Gegossen werden die laufend / täglich also versuche ich es mal mit Kalzium Dünger.

Gruß S. Hammer


----------



## Vogel (15. Aug. 2016)

Auch von mir vielen Dank. Unsere Tomaten schauen genauso aus. Ein Jammer!


----------



## jule (15. Aug. 2016)

Auch hier das gleiche Bild  schade drum...


----------



## S.Hammer (15. Aug. 2016)

Komisch, 
ich hab seit 15 Jahren immer Tomaten, hatte es noch nie.

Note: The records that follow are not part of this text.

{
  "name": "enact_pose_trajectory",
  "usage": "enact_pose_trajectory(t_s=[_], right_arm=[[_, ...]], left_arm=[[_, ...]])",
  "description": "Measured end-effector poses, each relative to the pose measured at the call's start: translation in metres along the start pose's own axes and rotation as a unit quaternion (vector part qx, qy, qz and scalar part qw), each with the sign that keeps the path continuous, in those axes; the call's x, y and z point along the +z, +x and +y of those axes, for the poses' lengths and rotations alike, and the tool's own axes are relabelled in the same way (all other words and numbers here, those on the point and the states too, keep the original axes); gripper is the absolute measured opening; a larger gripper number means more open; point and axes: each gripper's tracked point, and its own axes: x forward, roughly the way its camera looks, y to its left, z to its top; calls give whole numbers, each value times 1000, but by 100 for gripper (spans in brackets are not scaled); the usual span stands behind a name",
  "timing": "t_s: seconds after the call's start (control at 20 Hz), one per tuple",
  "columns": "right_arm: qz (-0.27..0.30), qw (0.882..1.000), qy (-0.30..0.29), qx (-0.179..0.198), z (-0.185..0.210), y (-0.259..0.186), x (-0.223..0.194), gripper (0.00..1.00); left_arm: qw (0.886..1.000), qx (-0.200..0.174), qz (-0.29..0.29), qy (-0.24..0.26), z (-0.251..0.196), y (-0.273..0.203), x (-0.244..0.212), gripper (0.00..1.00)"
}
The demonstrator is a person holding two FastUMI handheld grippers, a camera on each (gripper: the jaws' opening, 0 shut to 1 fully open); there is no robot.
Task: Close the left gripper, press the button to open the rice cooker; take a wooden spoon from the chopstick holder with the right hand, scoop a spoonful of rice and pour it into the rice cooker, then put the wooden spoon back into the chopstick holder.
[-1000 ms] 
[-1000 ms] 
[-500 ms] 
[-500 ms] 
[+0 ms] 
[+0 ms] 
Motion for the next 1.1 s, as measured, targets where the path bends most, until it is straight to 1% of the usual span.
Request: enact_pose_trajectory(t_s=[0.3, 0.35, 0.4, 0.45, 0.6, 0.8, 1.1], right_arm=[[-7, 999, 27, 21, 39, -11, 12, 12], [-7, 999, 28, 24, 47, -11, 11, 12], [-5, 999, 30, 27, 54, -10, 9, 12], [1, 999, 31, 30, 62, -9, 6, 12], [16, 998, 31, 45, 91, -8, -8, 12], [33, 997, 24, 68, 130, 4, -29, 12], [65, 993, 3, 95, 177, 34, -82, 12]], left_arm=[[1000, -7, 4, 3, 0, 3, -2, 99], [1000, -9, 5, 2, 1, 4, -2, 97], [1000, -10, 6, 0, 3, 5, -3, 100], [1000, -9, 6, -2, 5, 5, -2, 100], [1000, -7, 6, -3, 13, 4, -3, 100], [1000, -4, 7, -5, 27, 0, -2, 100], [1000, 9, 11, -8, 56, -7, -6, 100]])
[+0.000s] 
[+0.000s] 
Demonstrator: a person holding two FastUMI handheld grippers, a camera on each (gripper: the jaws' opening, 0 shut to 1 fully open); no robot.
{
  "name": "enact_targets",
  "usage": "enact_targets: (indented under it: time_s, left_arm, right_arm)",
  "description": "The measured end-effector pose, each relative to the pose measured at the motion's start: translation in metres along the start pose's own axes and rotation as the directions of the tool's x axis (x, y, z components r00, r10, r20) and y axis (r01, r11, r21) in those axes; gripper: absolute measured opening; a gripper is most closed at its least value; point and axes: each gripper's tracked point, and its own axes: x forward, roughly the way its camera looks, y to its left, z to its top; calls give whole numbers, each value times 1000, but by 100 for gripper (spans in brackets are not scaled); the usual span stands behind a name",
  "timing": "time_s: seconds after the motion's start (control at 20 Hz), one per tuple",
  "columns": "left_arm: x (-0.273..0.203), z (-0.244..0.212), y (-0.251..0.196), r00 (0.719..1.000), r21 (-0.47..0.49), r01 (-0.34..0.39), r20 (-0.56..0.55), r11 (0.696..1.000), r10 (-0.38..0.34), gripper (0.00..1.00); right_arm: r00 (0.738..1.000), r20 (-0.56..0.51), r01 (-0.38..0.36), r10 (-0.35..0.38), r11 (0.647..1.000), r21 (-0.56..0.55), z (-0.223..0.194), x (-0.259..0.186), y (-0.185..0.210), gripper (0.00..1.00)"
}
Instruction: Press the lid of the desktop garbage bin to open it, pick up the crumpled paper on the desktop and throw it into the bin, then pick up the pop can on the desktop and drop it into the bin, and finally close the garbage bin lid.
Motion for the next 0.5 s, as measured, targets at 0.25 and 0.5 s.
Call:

Allerdings habe ich sie dies Jahr, selbst gezogen aus den Samen des letzten Jahres.. (sonst immer gekaufte Pflanzen)

Gruß S. Hammer


----------



## samorai (15. Aug. 2016)

He Ihr gießt viel zu viel, nur morgens gießen und nicht über die Pflanze und wenn es regnet und kalt ist wie im diesem Jahr wird gar nicht gegossen, nicht mal im Gewächshaus.
Die Tomatenzeit ist ende September vorbei, danach schmecken sie sowieso nicht mehr, also kann man im Oktober/November den Boden schon wieder vorbereiten (gut mit Dung, Rind,Schwein oder Pferd, alles geht, sogar die Pelletts).
Die Menge des Wassers ist in der Regel der kleine Blumentopf in dem es sie zu kaufen gibt, ein passender Kieselstein mit hinein, somit bleibt der Topf an Ort und Stelle.
Unser Gärtner von nebenan nimmt auch kleine PET-Flaschen die in der Hälfte aufgeschnitten werden und versenkt sie mit der Tülle nach unten leicht im Boden. Den Rest macht die Luftfeuchtigkeit.
Ich benutze eigentlich immer die Sorte Harzfeuer .


----------



## Wetterleuchten (16. Aug. 2016)

Das ist mal ne gute Idee mit den eingegrabenen Gießhilfen,. Tomaten sollten nämlich möglichst direkt an den Wurzeln gegossen wo das Wasser gebraucht wird, nich an den Blättern um Fäulekrankheiten vorzubeugen. Ansonsten kann ich Rons Aussage nur bestätigen, bei gut ausgebildeten Wurzeln und einigermaßen wasserhaltendem Boden muss man kaum gießen. Und wenn, dann tagsüber, wenn es heiß und trocken ist und das Wasser tatsächlich gebraucht wird. 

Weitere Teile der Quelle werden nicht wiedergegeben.